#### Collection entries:
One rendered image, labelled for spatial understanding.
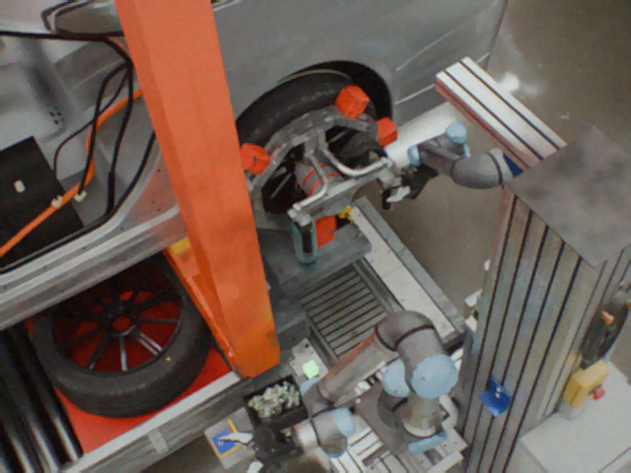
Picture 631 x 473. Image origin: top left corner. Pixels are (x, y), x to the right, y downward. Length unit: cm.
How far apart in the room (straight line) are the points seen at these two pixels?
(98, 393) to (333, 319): 108
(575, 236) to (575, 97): 305
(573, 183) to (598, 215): 9
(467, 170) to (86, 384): 158
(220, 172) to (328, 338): 169
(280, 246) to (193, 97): 191
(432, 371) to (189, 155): 79
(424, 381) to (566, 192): 66
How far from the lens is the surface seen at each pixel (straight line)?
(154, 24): 188
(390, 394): 268
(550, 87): 483
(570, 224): 180
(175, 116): 208
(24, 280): 319
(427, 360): 224
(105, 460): 345
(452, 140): 324
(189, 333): 342
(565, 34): 511
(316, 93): 315
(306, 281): 388
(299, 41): 294
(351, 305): 391
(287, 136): 309
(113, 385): 339
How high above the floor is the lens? 348
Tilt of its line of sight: 56 degrees down
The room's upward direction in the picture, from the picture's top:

#### Problem requirements:
Across the records, how many lines contain "from"? Only the number should be given.

#### Task answer:
2